1. Without God there is no good and evil; there are only subjective opinions that we then label "good" and "evil." This does not mean that an atheist cannot be a good person. Nor does it mean that all those who believe in God are good; there are good atheists and there are bad believers in God. It simply means that unless there is a moral authority that transcends humans from which emanates an objective right and wrong, "right" and "wrong" no more objectively exist than do "beautiful" and "ugly."
The problem is that even WITH a God we are left with subjective moral facts because every religion claims their God wants things a certain way. A secular worldview could take such principals as Utilitarianism for a way to think about the issue, or base its reasoning from enlightened self-interest, which even religion has to fall back on (after all, when one acts good to get into Heaven, isn't that stemming from the same desire?)
2. Without God, there is no objective meaning to life. We are all merely random creations of natural selection whose existence has no more intrinsic purpose or meaning than that of a pebble equally randomly produced.
It's tragic even if there is a God. A being claims to be all loving and all powerful, but we are left to suffer anyways under the illusion that it cares. Nothing really changes if the secularist has his or her way.
4. Human beings need instruction manuals. This is as true for acting morally and wisely as it is for properly flying an airplane. One's heart is often no better a guide to what is right and wrong than it is to the right and wrong way to fly an airplane. The post-religious secular world claims to need no manual; the heart and reason are sufficient guides to leading a good life and to making a good world.
So many flaws in this statement. Let me screw my head back on, it just spun off. Alright. there we go. Several things are wrong with this argument.
Humans do need instruction manuals. We are not born with intrinsic notions of right and wrong. we have an instinct towards self-preservation and that's it. over time this drive is channeled into service towards others, as well as being courteous and polite. I agree there. But the problem is that acting rightly is not a set of specific instructions like flying an airplane. There are too many variables. The notion that one cannot trust their heart because the heart can't tell you how to fly a plane, is terribly misguided because it confuses one set of instructions for another. More appropriately, ethics is a game and not a guide to operating a piece of machinery. One has to react and plan in a given situation with others.

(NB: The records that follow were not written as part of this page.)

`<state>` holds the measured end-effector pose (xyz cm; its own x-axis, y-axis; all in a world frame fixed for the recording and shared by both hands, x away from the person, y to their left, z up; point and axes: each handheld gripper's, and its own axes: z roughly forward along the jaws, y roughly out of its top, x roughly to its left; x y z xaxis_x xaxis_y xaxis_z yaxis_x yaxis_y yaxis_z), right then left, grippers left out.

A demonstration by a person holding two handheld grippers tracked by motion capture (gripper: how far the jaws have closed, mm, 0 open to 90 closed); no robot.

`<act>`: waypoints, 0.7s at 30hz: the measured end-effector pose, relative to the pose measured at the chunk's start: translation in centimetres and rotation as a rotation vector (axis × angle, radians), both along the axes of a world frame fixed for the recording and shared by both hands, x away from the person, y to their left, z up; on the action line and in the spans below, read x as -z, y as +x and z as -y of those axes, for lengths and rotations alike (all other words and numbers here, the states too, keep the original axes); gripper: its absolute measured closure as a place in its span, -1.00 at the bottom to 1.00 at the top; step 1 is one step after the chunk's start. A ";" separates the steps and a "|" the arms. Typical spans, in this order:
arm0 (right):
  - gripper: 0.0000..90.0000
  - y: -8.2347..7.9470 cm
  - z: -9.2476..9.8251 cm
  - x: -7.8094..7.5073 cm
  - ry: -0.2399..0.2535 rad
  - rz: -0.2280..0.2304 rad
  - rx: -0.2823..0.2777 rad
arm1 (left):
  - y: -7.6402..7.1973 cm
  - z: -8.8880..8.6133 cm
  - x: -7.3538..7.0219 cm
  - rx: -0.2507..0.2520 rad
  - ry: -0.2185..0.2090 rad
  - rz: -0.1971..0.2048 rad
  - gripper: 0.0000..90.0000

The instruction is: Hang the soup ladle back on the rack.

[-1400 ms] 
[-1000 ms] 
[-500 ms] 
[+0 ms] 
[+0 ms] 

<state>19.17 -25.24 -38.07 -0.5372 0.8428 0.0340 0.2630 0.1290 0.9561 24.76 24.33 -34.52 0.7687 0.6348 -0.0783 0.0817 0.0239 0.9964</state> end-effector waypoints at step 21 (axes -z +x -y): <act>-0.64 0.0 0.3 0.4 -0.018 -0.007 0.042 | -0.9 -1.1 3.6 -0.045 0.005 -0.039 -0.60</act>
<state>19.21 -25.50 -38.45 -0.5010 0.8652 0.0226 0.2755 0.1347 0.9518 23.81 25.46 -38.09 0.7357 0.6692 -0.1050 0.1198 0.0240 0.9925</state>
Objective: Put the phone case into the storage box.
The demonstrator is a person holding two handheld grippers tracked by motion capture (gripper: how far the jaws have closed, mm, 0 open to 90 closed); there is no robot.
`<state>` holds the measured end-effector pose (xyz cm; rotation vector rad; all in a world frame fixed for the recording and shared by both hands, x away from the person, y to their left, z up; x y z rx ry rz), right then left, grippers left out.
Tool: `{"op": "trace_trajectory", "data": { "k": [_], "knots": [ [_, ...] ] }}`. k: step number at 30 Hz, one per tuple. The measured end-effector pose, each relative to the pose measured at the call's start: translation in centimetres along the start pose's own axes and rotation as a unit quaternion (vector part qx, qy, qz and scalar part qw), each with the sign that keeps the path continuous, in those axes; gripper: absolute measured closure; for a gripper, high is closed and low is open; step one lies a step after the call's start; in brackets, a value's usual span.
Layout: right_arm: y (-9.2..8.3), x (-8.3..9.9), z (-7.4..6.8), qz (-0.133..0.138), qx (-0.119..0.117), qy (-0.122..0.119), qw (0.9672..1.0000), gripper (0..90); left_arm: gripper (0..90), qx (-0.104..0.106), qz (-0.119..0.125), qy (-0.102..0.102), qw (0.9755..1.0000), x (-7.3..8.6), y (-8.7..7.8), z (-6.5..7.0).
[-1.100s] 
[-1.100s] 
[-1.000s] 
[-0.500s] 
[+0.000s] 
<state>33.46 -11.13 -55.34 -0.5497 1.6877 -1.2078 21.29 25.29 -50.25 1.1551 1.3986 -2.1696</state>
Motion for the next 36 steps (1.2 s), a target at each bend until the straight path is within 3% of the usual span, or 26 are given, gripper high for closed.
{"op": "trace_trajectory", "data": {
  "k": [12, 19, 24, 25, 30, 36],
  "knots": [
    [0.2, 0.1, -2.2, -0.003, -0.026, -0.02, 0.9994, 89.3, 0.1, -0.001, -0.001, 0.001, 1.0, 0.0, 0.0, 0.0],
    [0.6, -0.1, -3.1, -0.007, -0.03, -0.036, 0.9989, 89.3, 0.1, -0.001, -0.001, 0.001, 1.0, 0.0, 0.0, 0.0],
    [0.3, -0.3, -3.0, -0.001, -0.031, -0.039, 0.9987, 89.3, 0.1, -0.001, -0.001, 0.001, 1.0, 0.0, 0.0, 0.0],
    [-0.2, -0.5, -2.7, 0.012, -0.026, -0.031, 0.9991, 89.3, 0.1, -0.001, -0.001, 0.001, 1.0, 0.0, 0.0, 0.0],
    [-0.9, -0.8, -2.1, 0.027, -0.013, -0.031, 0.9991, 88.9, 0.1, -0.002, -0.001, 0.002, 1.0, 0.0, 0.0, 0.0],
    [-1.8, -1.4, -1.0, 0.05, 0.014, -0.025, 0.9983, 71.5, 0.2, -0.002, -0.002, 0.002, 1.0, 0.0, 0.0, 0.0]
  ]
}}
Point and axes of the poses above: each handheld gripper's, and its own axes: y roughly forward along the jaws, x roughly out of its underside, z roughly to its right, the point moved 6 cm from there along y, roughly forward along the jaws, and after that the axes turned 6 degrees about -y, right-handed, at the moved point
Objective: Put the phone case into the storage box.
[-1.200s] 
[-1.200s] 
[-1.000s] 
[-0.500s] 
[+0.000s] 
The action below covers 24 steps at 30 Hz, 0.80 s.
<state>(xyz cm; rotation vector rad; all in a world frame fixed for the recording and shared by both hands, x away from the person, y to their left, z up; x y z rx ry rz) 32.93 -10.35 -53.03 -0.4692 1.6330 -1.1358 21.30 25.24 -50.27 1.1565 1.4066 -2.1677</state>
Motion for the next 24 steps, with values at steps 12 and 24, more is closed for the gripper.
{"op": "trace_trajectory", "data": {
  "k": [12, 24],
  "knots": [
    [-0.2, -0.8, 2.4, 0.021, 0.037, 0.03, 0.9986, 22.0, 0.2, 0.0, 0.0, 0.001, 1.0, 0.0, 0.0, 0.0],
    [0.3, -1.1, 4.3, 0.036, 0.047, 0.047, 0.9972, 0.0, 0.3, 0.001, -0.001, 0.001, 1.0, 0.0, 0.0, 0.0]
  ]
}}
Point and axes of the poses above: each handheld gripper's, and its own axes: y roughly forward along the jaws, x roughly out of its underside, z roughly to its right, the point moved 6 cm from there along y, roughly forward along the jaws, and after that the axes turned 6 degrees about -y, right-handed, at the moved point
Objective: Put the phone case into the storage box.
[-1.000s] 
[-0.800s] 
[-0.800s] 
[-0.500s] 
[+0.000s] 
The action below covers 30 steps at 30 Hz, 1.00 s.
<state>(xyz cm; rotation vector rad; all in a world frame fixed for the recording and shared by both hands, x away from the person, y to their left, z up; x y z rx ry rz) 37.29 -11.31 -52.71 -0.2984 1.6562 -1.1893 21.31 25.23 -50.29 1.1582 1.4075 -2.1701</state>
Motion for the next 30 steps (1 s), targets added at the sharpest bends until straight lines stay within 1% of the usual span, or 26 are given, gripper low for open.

This runs counter as well to most Christian ethical thinking (although the author is not a Christian, he has the Judeo-Christian God in mind), since Christian ethics COME from the heart. There is no more law, there is only love, which is a force and not a body of set principals. This is, after all, why Christians claim they can eat bacon and their women aren't ritually unclean while menstruating.
The heart and reason are all we have, even if we are religious. So many groups claims so many different ethical and moral imperatives that it is hard to see what believing in a God means. Plenty of groups say one thing is allowed and others claim the exact opposite, even when they claim to follow the same book.
He also claims that the secular world claims to not need a manual. This is not true either, as there are several ethical codes of conduct that different groups have come up with (Marxism, Buddhism, Humanism, Utilitarianism, Objectivism, etc.), while not relying on any divine revelation. One may not agree with them, and neither holds sway over the majority of atheists, but most theists in the world don't believe in the Resurrection of Christ either.
5. If there is no God, the kindest and most innocent victims of torture and murder have no better a fate after death than do the most cruel torturers and mass murderers. Only if there is a good God do Mother Teresa and Adolf Hitler have different fates.
What the author fails to realize though (and maybe he needs to read Jack Chick, I know, I know, I keep saying that) is that for Christians salvation is by faith not works. Adolf Hitler can repent on is death bed and go to heaven. His horrible crimes would still have been committed. Mother Teresa can have a crisis of faith before she dies and where does she end up? In hell. There are also plenty of religions that don;t have heaven and hell, and in the Old Testament it's not clear what happens when people die. They simply go to sleep with their ancestors for the most part.
6. With the death of Judeo-Christian values in the West, many Westerners believe in little. That is why secular Western Europe has been unwilling and therefore unable to confront evil, whether it was Communism during the Cold War or Islamic totalitarians in its midst today.
It was largely the secular, not the religious, who believed that men's and women's natures are basically the same, that perceived differences between the sexes are all socially induced. Religious people in Judeo-Christian countries largely confine their irrational beliefs to religious beliefs (theology), while the secular, without religion to enable the non-rational to express itself, end up applying their irrational beliefs to society, where such irrationalities do immense harm.
This is an incredible bizarre argument. Prager admits that religious beliefs are irrational, which the first thing. Second he thinks that becoming secular makes you a Communist, a common ploy among theists. And third he is right in suggesting that secularists were responsible for bringing about sexually equality, and he seems to think this was a bad thing, founded on "irrational" beliefs.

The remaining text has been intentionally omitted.